* **What to work on**
Your answer is one number: the count of lines below that hold the word "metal".

* **Data excerpts**
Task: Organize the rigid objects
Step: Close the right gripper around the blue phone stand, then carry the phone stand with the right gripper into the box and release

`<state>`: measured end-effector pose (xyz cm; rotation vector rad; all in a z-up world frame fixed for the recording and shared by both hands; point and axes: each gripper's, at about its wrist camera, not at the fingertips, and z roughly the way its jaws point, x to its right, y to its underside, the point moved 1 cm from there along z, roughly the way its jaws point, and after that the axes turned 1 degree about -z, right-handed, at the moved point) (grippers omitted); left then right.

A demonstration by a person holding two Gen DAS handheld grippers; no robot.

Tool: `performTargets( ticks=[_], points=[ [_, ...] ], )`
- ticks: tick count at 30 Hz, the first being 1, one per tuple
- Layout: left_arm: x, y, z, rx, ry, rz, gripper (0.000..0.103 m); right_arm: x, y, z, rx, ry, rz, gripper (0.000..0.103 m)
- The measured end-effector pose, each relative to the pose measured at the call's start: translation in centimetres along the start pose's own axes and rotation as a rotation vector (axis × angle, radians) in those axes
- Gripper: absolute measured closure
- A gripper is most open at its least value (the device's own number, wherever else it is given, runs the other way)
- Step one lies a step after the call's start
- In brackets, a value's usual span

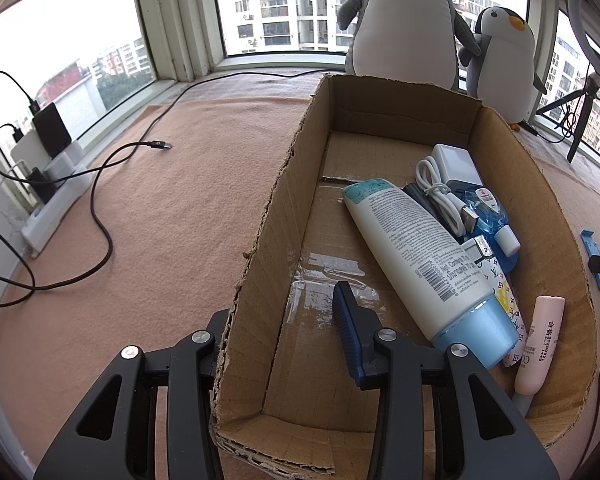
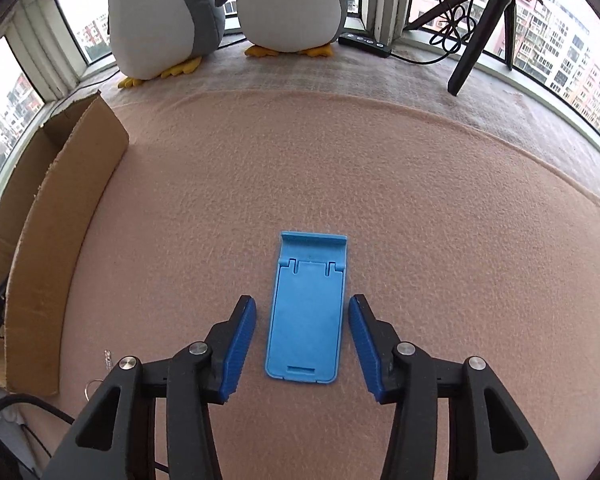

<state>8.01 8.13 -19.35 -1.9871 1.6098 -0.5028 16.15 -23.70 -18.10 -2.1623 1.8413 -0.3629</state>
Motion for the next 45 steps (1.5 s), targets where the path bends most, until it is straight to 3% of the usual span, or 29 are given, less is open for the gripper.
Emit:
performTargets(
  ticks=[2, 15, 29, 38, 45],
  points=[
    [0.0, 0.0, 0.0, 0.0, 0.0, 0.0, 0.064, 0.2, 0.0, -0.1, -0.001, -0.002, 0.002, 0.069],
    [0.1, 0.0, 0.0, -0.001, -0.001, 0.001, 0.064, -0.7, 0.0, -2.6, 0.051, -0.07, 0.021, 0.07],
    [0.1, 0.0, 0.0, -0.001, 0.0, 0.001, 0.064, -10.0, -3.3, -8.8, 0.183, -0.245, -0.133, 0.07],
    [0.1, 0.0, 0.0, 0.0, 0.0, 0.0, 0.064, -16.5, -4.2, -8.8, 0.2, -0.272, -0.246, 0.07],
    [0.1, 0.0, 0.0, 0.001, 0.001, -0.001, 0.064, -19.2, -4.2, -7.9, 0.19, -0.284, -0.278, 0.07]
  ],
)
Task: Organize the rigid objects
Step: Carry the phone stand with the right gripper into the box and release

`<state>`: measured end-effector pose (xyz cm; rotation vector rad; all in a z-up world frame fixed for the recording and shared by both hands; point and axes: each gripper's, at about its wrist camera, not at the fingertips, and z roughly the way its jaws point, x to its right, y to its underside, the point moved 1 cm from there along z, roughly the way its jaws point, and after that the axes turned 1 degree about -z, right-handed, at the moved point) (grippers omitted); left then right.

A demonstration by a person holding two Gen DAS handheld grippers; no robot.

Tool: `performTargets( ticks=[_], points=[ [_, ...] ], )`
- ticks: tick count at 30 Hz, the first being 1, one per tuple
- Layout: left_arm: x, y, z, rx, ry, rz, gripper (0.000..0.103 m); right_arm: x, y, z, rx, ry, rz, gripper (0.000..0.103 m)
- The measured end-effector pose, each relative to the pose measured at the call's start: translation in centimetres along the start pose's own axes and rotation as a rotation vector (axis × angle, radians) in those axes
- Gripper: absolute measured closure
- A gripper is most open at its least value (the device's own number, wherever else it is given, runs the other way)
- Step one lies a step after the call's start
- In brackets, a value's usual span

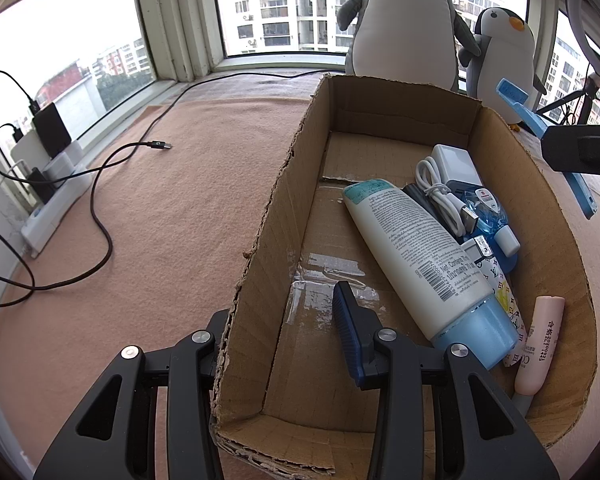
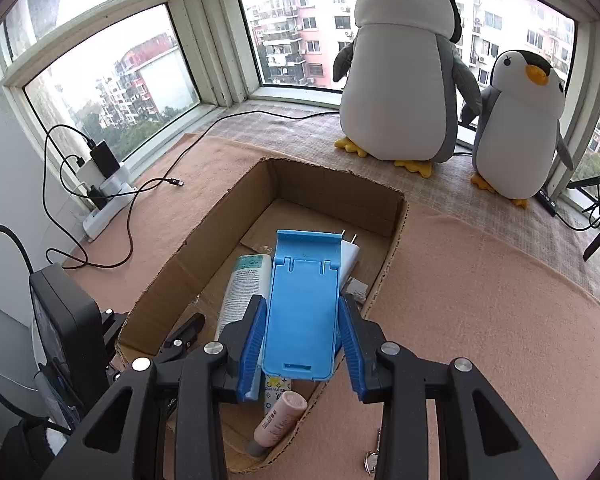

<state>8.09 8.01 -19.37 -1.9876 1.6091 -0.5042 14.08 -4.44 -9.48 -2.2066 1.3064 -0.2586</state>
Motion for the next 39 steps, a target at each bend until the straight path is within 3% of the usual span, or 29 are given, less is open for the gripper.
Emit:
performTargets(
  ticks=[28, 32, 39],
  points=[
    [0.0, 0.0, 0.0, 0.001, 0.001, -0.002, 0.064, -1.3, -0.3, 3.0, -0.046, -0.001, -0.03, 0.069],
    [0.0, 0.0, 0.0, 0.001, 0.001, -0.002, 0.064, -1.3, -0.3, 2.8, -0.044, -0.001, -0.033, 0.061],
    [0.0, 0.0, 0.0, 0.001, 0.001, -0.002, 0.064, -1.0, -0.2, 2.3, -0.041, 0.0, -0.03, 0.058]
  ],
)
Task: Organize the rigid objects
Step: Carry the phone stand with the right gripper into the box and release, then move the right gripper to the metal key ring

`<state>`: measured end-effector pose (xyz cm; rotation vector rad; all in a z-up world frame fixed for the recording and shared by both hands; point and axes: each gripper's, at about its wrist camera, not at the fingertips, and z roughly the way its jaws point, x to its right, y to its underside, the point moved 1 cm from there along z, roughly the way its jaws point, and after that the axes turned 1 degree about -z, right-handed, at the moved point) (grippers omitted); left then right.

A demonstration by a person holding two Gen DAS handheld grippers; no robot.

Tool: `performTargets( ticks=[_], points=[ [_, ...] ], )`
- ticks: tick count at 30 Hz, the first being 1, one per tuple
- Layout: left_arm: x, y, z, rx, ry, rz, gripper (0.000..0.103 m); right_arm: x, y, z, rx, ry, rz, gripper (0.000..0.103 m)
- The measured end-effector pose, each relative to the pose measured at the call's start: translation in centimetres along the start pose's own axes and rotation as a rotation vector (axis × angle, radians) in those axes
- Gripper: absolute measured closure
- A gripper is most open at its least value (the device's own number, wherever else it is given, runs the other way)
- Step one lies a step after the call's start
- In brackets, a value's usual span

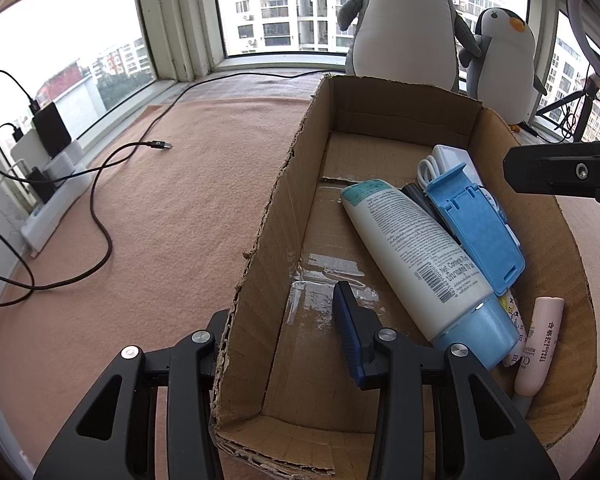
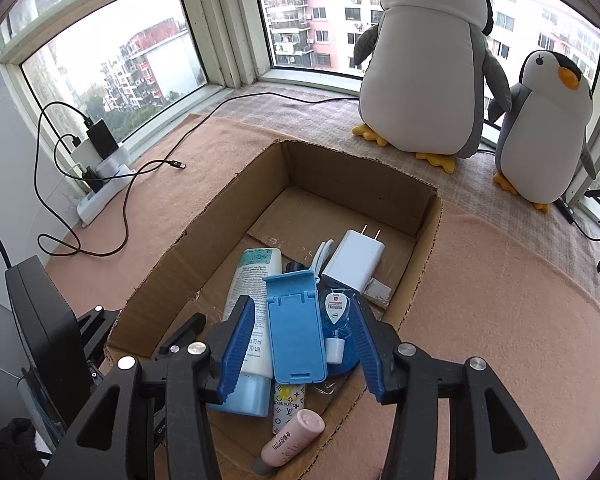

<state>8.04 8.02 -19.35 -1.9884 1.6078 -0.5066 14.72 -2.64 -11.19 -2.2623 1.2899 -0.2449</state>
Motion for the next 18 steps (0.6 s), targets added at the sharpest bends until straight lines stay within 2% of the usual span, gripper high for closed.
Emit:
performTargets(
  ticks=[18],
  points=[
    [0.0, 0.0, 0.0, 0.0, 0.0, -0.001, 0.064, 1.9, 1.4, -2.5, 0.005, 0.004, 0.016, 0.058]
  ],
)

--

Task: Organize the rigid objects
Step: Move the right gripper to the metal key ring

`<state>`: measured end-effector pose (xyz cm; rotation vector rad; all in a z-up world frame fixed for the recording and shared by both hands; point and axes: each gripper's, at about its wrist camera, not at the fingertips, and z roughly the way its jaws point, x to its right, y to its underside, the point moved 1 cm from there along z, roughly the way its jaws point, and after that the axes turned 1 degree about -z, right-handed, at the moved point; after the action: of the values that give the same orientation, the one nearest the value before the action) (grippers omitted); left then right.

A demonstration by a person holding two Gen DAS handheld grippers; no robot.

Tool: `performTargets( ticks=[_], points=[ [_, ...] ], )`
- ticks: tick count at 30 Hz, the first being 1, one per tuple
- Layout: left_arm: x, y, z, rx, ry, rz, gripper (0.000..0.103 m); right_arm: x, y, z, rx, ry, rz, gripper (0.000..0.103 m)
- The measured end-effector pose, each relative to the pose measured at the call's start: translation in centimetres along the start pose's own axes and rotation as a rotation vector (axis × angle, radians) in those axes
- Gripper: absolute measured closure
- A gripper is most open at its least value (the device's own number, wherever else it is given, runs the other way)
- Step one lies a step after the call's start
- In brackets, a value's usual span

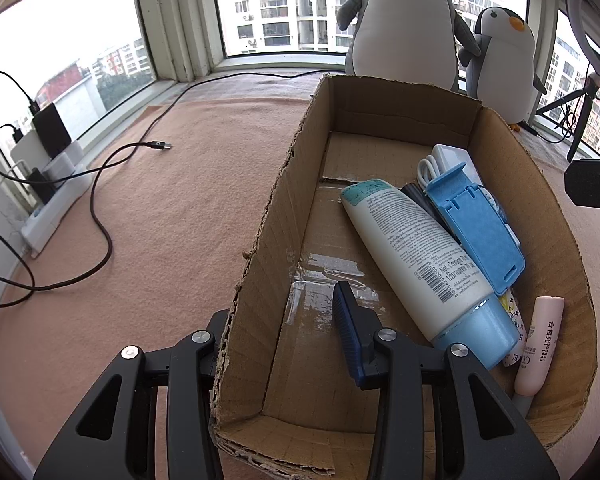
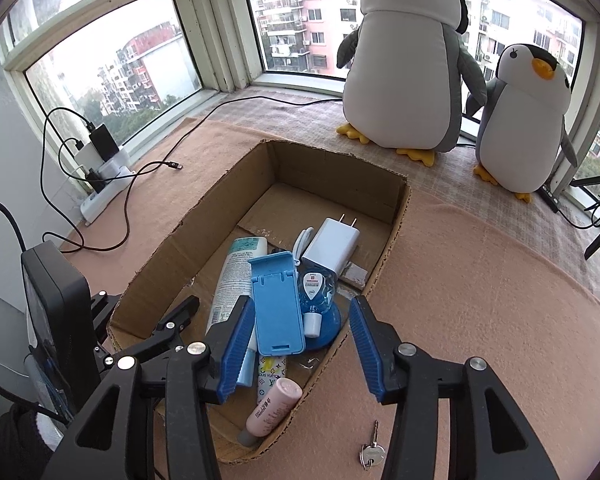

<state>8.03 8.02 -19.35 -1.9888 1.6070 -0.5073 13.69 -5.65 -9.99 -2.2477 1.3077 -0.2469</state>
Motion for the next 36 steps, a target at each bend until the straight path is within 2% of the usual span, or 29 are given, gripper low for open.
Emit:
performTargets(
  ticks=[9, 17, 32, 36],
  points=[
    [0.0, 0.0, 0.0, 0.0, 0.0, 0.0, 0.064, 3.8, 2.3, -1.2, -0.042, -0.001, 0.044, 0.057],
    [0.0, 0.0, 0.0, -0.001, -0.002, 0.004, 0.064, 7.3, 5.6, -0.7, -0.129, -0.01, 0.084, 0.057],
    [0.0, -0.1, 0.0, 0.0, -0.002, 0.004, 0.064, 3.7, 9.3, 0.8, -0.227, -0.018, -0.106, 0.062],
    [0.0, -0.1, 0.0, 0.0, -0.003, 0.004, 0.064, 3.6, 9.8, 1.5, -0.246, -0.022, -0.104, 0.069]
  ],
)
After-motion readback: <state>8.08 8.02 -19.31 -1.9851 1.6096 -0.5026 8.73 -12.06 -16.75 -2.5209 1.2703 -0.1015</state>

* **Written solution**
2